- Opening Delimiter -
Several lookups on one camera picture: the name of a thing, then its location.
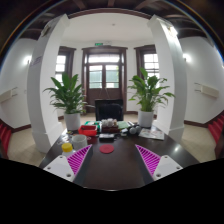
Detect right potted green plant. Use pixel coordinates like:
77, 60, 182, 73
129, 68, 174, 128

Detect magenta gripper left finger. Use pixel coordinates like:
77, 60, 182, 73
44, 145, 93, 182

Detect right white pillar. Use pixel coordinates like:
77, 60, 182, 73
148, 15, 187, 142

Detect potted green plant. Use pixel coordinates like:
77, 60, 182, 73
129, 68, 174, 128
46, 73, 89, 131

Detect dark wooden double door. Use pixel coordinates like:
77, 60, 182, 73
81, 46, 127, 113

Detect tray with white cups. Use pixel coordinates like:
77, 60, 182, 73
101, 118, 120, 133

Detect right wall radiator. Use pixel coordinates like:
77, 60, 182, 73
195, 83, 219, 98

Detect wall radiator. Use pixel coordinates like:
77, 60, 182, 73
0, 87, 17, 103
195, 83, 219, 98

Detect yellow-capped plastic bottle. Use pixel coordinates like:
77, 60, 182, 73
61, 143, 75, 157

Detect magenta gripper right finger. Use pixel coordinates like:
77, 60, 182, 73
136, 145, 182, 181

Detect right wooden window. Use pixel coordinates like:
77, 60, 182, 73
135, 45, 159, 77

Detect red round coaster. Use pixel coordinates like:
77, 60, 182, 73
99, 144, 114, 154

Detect left white pillar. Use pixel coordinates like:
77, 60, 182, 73
27, 14, 69, 153

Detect white ceramic mug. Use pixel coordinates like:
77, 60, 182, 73
71, 134, 87, 151

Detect black chair back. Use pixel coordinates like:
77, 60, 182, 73
95, 99, 123, 121

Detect grey round objects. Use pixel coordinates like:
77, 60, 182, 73
129, 125, 141, 134

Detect wooden window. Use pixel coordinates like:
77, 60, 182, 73
55, 46, 76, 82
135, 45, 159, 77

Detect left wooden window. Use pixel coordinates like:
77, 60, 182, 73
55, 46, 76, 82

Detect white pillar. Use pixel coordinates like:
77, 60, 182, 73
148, 15, 187, 142
27, 14, 69, 153

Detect black rectangular device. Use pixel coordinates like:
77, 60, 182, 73
99, 133, 115, 139

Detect left potted green plant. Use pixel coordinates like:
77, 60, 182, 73
46, 73, 89, 131

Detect printed paper sheet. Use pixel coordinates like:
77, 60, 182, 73
139, 128, 164, 140

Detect red plastic box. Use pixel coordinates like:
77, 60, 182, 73
78, 125, 97, 136

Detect left wall radiator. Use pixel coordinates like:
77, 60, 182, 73
0, 87, 17, 103

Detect green book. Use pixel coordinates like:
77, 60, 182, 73
117, 121, 129, 129
- Closing Delimiter -
What needs to be done:
Each entry is to be returned precisely as it appears, but the pictures are to be dropped.

Answer section:
Several lookups on one camera picture: the name of a thing, then its location.
Detect right potted green plant. Use pixel coordinates like:
77, 60, 182, 73
129, 68, 174, 128

Detect magenta gripper left finger. Use pixel coordinates like:
77, 60, 182, 73
44, 145, 93, 182

Detect right white pillar. Use pixel coordinates like:
77, 60, 182, 73
148, 15, 187, 142

Detect potted green plant. Use pixel coordinates like:
77, 60, 182, 73
129, 68, 174, 128
46, 73, 89, 131

Detect dark wooden double door. Use pixel coordinates like:
77, 60, 182, 73
81, 46, 127, 113

Detect tray with white cups. Use pixel coordinates like:
77, 60, 182, 73
101, 118, 120, 133

Detect right wall radiator. Use pixel coordinates like:
77, 60, 182, 73
195, 83, 219, 98

Detect wall radiator. Use pixel coordinates like:
77, 60, 182, 73
0, 87, 17, 103
195, 83, 219, 98

Detect yellow-capped plastic bottle. Use pixel coordinates like:
77, 60, 182, 73
61, 143, 75, 157

Detect magenta gripper right finger. Use pixel coordinates like:
77, 60, 182, 73
136, 145, 182, 181

Detect right wooden window. Use pixel coordinates like:
77, 60, 182, 73
135, 45, 159, 77

Detect red round coaster. Use pixel coordinates like:
77, 60, 182, 73
99, 144, 114, 154

Detect left white pillar. Use pixel coordinates like:
77, 60, 182, 73
27, 14, 69, 153

Detect white ceramic mug. Use pixel coordinates like:
77, 60, 182, 73
71, 134, 87, 151

Detect black chair back. Use pixel coordinates like:
77, 60, 182, 73
95, 99, 123, 121

Detect grey round objects. Use pixel coordinates like:
77, 60, 182, 73
129, 125, 141, 134

Detect wooden window. Use pixel coordinates like:
77, 60, 182, 73
55, 46, 76, 82
135, 45, 159, 77

Detect left wooden window. Use pixel coordinates like:
77, 60, 182, 73
55, 46, 76, 82

Detect white pillar. Use pixel coordinates like:
77, 60, 182, 73
148, 15, 187, 142
27, 14, 69, 153

Detect black rectangular device. Use pixel coordinates like:
77, 60, 182, 73
99, 133, 115, 139

Detect left potted green plant. Use pixel coordinates like:
77, 60, 182, 73
46, 73, 89, 131

Detect printed paper sheet. Use pixel coordinates like:
77, 60, 182, 73
139, 128, 164, 140

Detect red plastic box. Use pixel coordinates like:
77, 60, 182, 73
78, 125, 97, 136

Detect left wall radiator. Use pixel coordinates like:
77, 60, 182, 73
0, 87, 17, 103

Detect green book. Use pixel coordinates like:
77, 60, 182, 73
117, 121, 129, 129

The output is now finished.